У меня уже была жена. Германская принцесса. Я не любил её, женился по велению отца. Она родила дочь и сына и умерла. И появилась Ефросинья – Афросьюшка – чудо, единственная любовь моя. Простая русская девушка. Не толста, но и не из тех селедок, что в последние годы развелись не только в Петербурге, но даже и в заповедных российских землях. Со впалыми щеками, бледной кожей, подбитыми ватой задами и грудями.
У Афросьюшки кожа, будто лаком покрыта, блестит и переливается, щёки румяны, коса – канат корабельный. Глаза всегда горят жизнью и страстью. Спать с ней – великое удовольствие, будто рядом с печью лежишь, а если сверху, то как на перине пуховой; её всё время хочется трогать и гладить, как свежую сдобу.
– Афросьюшка, граф Пётр Андреевич убедил меня в том, что государь простил нас. Он больше не сердится, он не против венчания, рад сыну нашему или дочери. Более того, – как и граф недавно, я перешёл на шёпот, – здоровье государя плохо, и братец мой, Петр, слаб и болезнен. Государь-батюшка видит меня наследником. И… и народ российский – тоже. Как быть, Афросьюшка, возвращаться? Ехать в Россию?
Ефросинья смотрела на меня честными и влюбленными глазами:
– Едем, друг мой! – сказала. – Я давно ждала, что ты решишься. Я истомилась здесь, на чужбине неласковой. И Россия по тебе истомилась. Она ждёт тебя. Ты её спасёшь, Алёшенька, вернёшь традиции наши русские, обычаи, сам стержень бытия нашего.
Хоть и из крепостных, но она умела говорить хорошо. Она вообще умница, моя Афросьюшка.
И я сказал графу:
– Едем!
Условились, что мы с Петром Андреевичем выезжаем завтра поутру, а Ефросинья через несколько дней. В её положении спешка была бы губительна – могла скинуть плод; нужно было экипаж подготовить, обслугу в дорогу нанять.
На прощанье я обнял её осторожно, приложил ладонь к животу. Я, конечно, не знал, что не увижу ребенка, что больше не прикоснусь к Афросьюшке. Мы увидимся с ней лишь однажды, на очной ставке, где она даст убийственные для меня показания: что я подговаривал европейские силы пойти на Россию и свергнуть государя… Мне переломают кости, а потом задушат.

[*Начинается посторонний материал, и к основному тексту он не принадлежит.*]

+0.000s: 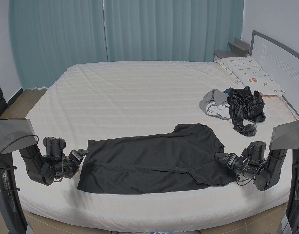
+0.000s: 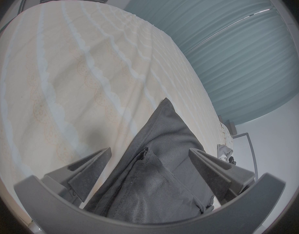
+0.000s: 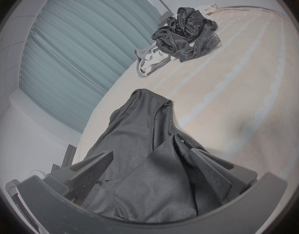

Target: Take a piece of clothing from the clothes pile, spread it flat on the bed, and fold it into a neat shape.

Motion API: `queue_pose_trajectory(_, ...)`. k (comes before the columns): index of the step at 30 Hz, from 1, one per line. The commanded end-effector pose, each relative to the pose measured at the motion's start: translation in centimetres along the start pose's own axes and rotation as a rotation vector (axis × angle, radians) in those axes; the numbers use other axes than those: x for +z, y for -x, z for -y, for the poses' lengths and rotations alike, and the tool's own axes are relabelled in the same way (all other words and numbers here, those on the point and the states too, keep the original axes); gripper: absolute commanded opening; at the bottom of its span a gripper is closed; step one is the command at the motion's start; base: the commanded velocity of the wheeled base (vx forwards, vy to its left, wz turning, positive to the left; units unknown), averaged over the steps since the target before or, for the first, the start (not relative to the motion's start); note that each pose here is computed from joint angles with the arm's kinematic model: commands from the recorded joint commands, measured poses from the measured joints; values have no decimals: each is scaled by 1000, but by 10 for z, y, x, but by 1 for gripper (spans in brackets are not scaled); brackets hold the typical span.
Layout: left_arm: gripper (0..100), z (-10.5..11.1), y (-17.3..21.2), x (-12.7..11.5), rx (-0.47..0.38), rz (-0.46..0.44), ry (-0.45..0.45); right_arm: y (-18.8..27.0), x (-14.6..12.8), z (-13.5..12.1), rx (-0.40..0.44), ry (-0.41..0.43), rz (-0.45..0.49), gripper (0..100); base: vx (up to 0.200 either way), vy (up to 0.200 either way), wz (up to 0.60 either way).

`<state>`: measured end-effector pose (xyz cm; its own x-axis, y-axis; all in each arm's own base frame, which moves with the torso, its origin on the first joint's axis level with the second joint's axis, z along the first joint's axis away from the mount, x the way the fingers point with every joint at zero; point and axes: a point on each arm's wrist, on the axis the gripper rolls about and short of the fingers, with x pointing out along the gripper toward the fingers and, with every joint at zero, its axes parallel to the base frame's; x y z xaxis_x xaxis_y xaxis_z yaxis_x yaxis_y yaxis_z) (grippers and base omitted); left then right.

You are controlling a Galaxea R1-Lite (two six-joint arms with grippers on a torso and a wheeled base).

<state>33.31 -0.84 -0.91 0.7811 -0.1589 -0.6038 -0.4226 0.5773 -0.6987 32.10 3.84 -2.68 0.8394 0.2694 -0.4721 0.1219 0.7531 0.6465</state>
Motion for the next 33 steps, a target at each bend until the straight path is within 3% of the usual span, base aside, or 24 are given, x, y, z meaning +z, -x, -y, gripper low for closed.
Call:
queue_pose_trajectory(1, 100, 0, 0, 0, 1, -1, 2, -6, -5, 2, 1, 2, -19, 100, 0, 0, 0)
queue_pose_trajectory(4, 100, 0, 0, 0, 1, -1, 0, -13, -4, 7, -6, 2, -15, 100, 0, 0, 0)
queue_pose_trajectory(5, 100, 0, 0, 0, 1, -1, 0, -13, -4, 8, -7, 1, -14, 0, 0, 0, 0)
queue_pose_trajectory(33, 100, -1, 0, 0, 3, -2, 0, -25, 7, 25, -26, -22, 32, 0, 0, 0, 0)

Выезжая из Неаполя, я видел своё будущее счастливым и грандиозным. Я уже готовился принять скипетр и державу, подставить голову под шапку Мономаха. Я уверовал, что верну родине то, что она начала терять при деде, а потеряла при отце. Конечно, я отменю не всё, что есть, но многое. И Россия снова станет Россией.

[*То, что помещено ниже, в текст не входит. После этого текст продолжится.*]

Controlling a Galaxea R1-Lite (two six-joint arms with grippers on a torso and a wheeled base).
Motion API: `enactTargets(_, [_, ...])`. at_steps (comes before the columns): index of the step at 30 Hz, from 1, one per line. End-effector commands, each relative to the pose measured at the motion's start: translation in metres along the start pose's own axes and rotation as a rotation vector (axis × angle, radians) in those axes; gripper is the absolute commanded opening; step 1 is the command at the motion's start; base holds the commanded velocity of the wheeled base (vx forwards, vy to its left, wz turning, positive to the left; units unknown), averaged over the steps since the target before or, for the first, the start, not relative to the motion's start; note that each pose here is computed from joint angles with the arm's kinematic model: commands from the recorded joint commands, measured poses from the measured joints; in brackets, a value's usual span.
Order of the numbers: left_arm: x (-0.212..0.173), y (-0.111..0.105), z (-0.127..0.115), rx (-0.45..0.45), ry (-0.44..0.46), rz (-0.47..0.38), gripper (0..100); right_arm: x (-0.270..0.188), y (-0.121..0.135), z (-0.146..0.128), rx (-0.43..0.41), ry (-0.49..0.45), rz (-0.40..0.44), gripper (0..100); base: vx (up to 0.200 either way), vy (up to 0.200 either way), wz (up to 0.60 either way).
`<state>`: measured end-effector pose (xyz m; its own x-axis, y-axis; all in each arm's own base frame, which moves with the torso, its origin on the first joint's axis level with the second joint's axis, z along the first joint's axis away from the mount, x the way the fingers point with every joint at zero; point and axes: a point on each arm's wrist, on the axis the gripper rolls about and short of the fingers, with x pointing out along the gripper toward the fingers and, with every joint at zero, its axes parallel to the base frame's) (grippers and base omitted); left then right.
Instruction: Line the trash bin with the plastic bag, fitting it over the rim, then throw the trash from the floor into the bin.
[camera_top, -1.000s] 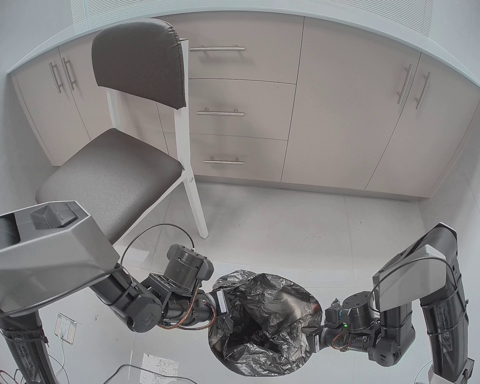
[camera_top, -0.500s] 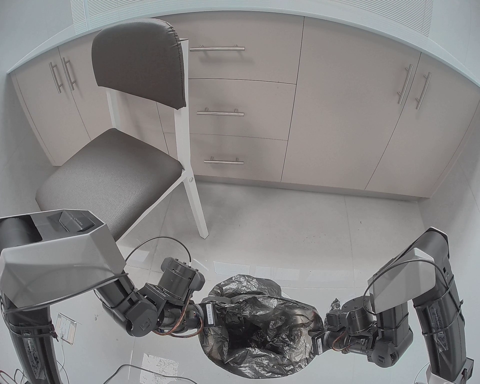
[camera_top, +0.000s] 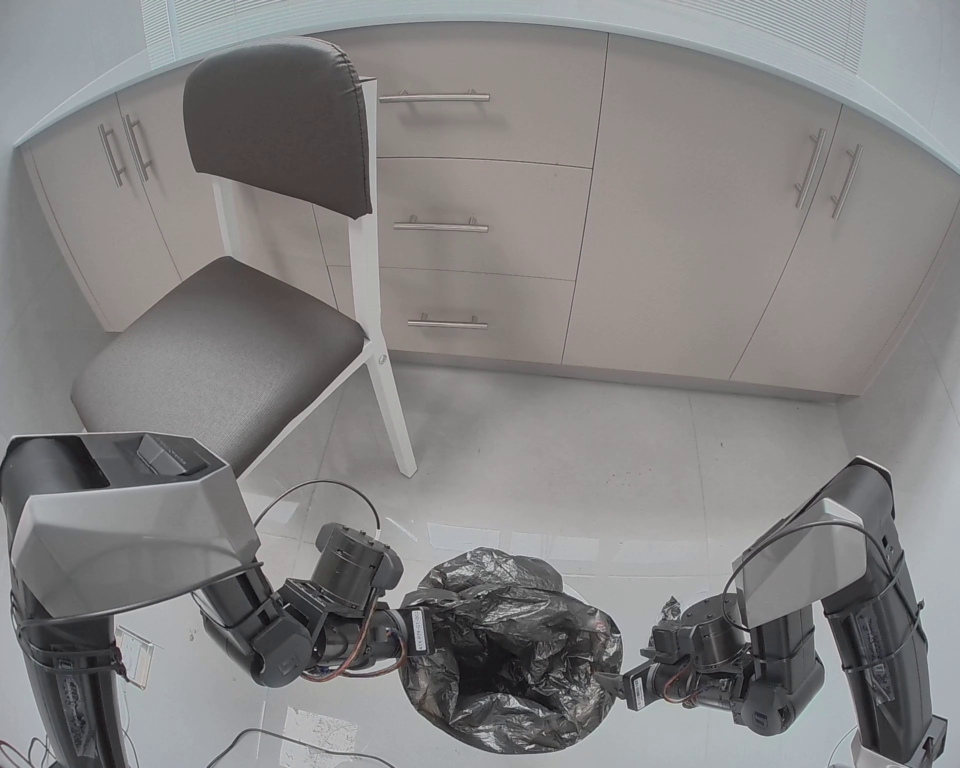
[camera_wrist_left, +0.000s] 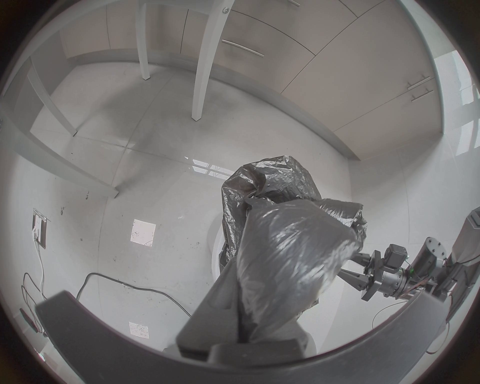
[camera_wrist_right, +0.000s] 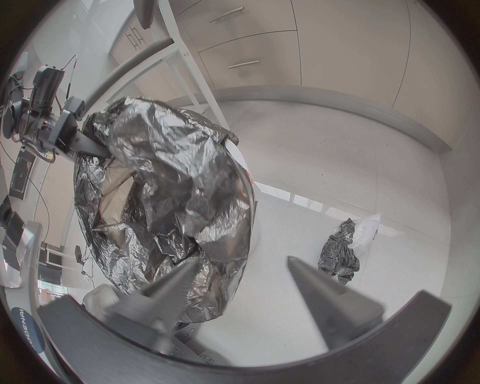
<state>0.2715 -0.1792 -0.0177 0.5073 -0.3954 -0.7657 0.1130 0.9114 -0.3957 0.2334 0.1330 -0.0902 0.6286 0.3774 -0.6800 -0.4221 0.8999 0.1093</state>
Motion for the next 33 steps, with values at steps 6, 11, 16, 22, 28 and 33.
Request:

– А дома уже снежок лежит, – вытирая потный лоб, сказал граф Пётр Андреевич, усевшись.
Я выглянул в оконце кареты и увидел зеленоватое тёплое море, Везувий, над которым висело всегдашнее сизое облако, вдохнул аромат вызревших трав и стал погружаться в дрему.
И привиделся Пётр Андреевич. Не таким, какой сидел напротив меня – пышным и важным, а дряхлым, заросшим бородой, в дырявом полушубке. Он покачивается на голой лавке в крошечной, тёмной келье, он дрожит от холода, глотает свои сопли вместо еды.